San Francisco is a tough town for live music because there's so damn much of it. Between the top-tier touring acts selling out huge venues and your best friend's cousin's band that you've been guilted into seeing three times even though they're objectively terrible, sorting through the chaos of the city's live music scene to find a happy middle ground is no easy task.
This column is an attempt to solve that problem for you. We're going to take it one week at a time.
How was your Outside Lands? Was it good? Weren't the tUnE-yArDs amazing? And how about that insane line at the bike valet? And why wasn't a single drop of f*cking metal to be found the entire weekend?
Three full days of music and nary a double kick drum pedal. It's a sad situation when the festival's best hope for shredding the audience's faces down to the bone was The Decemberists doing that thing where they suddenly turn into Black Sabbath for 30 seconds before going back to playing twee folk songs about labor disputes in turn of the century Montana--which they didn't even do!
Just one metal-ish band would have gone a long way towards ensuring that more of the hippies absentmindedly twirling to Phish were punched in the face.
The Chicago quartet Pelican, for example, would have been an excellent fit. Pelican plays "post-metal", which is kind of like "regular" metal except there a no vocals and it sounds like the type of music the giant space baby at the end of 2001: A Space Odyssey would listen to on his giant space headphones.

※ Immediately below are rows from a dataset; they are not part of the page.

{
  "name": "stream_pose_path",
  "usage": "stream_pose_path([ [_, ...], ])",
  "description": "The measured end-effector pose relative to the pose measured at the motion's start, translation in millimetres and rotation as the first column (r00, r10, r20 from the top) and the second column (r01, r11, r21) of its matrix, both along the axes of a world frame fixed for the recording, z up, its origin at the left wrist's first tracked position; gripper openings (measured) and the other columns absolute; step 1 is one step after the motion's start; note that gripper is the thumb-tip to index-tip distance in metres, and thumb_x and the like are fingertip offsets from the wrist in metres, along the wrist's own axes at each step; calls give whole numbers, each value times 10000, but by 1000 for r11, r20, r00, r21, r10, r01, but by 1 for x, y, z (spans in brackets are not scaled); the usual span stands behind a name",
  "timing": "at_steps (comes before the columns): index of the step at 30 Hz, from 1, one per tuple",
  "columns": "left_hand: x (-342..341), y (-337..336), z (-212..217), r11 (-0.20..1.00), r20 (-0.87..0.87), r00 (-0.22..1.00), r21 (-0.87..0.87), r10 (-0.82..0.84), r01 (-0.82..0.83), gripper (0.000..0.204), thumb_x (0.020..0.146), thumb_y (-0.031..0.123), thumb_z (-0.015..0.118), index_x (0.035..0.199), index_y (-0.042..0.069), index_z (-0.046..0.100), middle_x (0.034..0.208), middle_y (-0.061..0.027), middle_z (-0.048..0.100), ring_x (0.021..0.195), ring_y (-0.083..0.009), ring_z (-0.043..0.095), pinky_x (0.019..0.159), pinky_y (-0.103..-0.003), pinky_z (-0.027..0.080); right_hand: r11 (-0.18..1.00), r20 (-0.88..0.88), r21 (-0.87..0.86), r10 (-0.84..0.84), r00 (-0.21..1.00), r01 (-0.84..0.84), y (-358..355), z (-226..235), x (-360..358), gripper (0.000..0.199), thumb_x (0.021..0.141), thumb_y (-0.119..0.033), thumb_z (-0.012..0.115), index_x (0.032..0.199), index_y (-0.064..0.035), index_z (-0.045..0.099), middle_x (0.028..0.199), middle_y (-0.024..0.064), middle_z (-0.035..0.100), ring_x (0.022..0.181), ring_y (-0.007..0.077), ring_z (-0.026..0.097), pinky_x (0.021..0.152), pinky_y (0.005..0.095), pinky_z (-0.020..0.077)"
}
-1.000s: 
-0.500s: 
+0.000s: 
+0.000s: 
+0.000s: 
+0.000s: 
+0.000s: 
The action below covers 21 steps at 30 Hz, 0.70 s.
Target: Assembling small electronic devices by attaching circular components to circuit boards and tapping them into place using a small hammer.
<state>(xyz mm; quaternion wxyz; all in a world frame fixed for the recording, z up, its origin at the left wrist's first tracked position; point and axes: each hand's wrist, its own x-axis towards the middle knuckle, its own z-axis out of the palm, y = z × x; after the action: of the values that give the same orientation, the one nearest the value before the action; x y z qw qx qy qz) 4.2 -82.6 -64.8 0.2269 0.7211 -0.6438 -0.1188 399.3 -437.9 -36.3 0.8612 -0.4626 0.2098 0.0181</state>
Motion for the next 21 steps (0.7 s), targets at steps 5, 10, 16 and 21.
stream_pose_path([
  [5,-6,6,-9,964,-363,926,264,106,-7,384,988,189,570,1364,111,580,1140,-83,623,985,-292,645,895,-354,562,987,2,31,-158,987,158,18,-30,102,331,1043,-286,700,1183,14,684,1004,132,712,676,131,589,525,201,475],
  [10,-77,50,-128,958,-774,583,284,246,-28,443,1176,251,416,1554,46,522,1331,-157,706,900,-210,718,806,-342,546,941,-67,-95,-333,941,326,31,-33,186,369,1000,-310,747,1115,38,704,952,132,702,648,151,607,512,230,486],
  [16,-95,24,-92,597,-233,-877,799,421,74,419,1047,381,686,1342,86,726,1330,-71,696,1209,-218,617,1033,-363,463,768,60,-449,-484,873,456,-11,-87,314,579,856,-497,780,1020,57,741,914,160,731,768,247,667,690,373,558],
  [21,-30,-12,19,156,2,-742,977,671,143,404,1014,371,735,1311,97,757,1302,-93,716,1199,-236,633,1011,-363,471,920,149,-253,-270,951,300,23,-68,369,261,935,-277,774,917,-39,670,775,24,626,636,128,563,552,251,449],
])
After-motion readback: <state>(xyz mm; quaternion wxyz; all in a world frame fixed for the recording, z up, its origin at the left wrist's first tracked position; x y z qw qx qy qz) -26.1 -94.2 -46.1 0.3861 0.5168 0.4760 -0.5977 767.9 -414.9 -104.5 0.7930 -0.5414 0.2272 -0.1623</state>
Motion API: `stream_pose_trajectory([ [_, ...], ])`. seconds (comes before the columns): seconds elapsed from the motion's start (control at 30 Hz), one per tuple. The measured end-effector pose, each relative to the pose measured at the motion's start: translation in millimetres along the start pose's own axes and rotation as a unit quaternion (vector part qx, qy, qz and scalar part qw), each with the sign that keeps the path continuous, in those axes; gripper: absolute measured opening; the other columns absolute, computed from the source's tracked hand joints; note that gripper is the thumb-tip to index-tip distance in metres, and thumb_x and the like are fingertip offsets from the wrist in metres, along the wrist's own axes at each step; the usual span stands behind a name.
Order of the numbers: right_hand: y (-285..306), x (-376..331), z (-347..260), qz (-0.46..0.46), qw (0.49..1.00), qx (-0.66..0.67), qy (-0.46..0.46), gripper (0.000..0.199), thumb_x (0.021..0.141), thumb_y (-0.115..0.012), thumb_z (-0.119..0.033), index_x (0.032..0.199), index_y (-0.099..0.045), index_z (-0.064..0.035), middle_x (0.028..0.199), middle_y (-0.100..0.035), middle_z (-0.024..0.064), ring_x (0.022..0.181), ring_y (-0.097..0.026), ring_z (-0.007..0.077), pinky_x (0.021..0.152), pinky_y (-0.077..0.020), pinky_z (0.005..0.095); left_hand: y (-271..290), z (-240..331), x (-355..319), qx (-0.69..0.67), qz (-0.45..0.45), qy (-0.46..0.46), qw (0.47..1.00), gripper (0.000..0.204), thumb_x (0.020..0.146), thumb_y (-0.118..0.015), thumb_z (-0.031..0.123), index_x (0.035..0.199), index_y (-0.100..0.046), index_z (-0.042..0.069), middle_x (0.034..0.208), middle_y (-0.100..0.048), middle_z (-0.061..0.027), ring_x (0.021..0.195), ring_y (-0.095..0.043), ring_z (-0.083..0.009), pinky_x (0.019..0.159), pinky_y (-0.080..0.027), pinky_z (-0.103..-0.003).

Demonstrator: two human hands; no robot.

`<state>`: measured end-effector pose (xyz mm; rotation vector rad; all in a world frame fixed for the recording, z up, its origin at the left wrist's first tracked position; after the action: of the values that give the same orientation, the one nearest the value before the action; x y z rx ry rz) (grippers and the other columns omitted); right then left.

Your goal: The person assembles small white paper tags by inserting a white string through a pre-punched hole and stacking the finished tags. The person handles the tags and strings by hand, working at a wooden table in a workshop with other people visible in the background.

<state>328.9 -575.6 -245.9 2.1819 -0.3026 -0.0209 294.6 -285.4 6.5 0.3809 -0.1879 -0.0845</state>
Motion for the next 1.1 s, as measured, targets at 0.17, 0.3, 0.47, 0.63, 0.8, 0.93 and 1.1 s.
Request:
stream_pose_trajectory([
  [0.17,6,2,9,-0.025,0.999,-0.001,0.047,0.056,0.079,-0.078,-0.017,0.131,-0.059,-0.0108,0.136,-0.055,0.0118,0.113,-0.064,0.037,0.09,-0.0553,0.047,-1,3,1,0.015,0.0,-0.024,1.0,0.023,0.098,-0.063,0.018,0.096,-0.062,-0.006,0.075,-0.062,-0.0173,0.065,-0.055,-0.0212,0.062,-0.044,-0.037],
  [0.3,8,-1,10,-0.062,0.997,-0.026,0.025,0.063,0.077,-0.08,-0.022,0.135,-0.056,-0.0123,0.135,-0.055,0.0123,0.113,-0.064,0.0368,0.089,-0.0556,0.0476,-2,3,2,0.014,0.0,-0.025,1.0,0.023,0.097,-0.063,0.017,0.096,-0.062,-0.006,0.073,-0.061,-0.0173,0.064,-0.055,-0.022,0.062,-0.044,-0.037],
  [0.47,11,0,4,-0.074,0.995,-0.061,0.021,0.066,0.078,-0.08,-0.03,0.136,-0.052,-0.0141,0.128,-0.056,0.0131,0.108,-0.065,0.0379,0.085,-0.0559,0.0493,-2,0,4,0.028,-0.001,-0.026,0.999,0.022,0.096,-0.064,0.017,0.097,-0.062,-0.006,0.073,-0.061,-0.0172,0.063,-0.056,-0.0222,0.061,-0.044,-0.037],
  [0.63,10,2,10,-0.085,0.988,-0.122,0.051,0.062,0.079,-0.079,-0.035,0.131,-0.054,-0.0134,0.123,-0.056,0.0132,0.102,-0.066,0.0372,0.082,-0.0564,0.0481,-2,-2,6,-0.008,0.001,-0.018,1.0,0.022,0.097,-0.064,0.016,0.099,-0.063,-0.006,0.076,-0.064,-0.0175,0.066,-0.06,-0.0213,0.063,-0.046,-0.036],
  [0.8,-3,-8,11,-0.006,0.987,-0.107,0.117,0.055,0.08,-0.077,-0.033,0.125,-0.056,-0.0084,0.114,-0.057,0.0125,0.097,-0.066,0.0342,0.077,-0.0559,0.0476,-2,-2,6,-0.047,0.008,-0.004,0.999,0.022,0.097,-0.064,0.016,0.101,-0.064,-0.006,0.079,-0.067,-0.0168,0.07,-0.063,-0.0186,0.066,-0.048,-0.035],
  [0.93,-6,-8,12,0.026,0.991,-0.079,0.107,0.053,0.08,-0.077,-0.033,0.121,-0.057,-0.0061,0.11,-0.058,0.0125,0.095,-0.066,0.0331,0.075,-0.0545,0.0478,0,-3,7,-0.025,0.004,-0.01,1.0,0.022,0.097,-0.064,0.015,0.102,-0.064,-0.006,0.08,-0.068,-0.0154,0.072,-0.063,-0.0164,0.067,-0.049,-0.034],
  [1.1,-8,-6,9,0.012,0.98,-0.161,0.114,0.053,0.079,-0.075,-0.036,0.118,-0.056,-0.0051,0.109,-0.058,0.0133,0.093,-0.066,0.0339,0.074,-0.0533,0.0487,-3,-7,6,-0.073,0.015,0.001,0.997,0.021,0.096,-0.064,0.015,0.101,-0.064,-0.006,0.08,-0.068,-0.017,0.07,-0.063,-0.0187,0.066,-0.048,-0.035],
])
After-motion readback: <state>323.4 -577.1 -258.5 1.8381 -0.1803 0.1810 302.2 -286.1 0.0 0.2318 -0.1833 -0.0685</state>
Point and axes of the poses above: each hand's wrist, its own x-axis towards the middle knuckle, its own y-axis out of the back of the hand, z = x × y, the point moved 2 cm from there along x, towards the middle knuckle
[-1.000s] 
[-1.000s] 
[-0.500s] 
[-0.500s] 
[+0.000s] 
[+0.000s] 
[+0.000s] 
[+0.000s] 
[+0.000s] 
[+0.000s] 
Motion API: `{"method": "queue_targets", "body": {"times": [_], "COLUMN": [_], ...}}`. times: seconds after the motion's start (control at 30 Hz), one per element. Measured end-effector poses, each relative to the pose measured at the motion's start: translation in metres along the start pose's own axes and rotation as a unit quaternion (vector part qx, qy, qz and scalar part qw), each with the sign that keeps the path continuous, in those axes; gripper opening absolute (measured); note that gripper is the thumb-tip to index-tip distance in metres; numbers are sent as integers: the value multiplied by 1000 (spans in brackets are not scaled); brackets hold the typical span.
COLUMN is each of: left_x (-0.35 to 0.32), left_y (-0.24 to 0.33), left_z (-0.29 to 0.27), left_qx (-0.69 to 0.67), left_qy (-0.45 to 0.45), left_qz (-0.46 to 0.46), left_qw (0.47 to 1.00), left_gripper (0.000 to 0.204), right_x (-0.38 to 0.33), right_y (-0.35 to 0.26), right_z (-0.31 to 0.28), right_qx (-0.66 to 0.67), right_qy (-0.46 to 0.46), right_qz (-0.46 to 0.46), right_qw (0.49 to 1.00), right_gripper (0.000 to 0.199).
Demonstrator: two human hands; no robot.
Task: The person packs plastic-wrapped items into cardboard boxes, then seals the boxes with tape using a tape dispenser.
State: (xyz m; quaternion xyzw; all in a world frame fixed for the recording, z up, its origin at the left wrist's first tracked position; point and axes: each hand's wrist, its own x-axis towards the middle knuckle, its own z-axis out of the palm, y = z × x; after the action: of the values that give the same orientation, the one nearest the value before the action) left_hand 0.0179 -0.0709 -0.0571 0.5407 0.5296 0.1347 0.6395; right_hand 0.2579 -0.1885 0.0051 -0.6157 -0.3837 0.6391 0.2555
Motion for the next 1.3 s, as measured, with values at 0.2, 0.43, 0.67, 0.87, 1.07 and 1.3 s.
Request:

The band's epic compositions deftly mix the heavy, psychedelic riffing of Bay Area doom metalheads Neurosis with the instrumental atmospherics of fellow Chicagoans Tortoise.
Next year, Outside Lands, next year.
Just like every actor really wants to be a musician, every musician really wants to be a comedian. Most don't actually take the dive because playing the guitar is hard enough without having to tell jokes while doing it. Even though Justin Timberlake may have somehow won an Emmy for "Dick In A Box", Sting's Live at the Apollo stand-up special will never see the light of day because I just made it up.
Reggie Watts managed to ably make the jump from fronting the R&B group Maktub to opening for Conan O'Brien's post-cancellation cross-country comedy tour by keeping an element of odd musicality in his performances. The German-born, Seattle-bred comedian performs with a looping pedal to create outlandish collages of noises, social commentary and absurdist humor.
Let's say you're in a band. The band is doing pretty well, getting a pretty solid amount of local buzz, but you have a problemall your band's songs are too stylistically divergent to cohere into something you think will take you to the next level.
What do you do?
Well, if you're the four local guys who made up The Actors, you unmercifully kill off the old band, retire all its songs and start from scratch with a laser-like focus on Joy Division's brand of angular post-punk.
With their heavy reverb and cutting guitars, the resulting Bad Bibles, sound like they could have been ripped directly out of late 1970s England, which makes sense because, just as Johnny Rotten had to blow up The Sex Pistols to create Public Image Ltd, The Actors had to blow themselves up to make music that effectively mines the immortal post-punk band's legacy.
As singer Phil Maves told Wiretap Music, "The Actors = Old Yeller; Bad Bibles = the shotgun."
Speaking of name changes, I was thinking that Christopher Dexter Greenspan might want to change the name of his band from oOoOO. It's kind of hard to pronounce. Something like OooOOoO might roll off the tongue a little better. Just a thought.
Anyway, the San Francisco-based electronic musician makes "witch house," a dark variation on sleepy bedroom electronica that emphasizes woozy synths and mournfully slow hip hop beats; it all ends up sounding like a collaboration between chillwavers Memory Tapes and Houston chop/screw pioneer DJ Screw. oOoOO is the soundtrack for all those nights when, after downing a tall, refreshing glass of sizzurp, you can't muster up the energy to fix up your razor crease and go out riding swang and instead stay home playing World of Warcraft.
There are a lot of people who, for whatever reason, didn't go to Outside Lands. Maybe it was too expensive or they were busy that weekend. Or maybe they took one look at the line-up and declared, "I don't go to musical festivals unless Cheap Trick is performing."
Well this is their lucky day because, the legendary rock band is playing 107.7 The Bone's annual Bonehead Barbeque at Fort Mason. Not only will attendees get to sing along to "Surrender" and "I Want You To Want Me," but, now that Scott Weiland has finished his court ordered community service as the lead singer of Velvet Revolver, the Stone Temple Pilots have reunited and are playing the festival.
And Fuel will be there, remember Fuel?
Take that Outside Lands, you did not have a single performance by Fuel. Not a single one. You should be ashamed of yourself.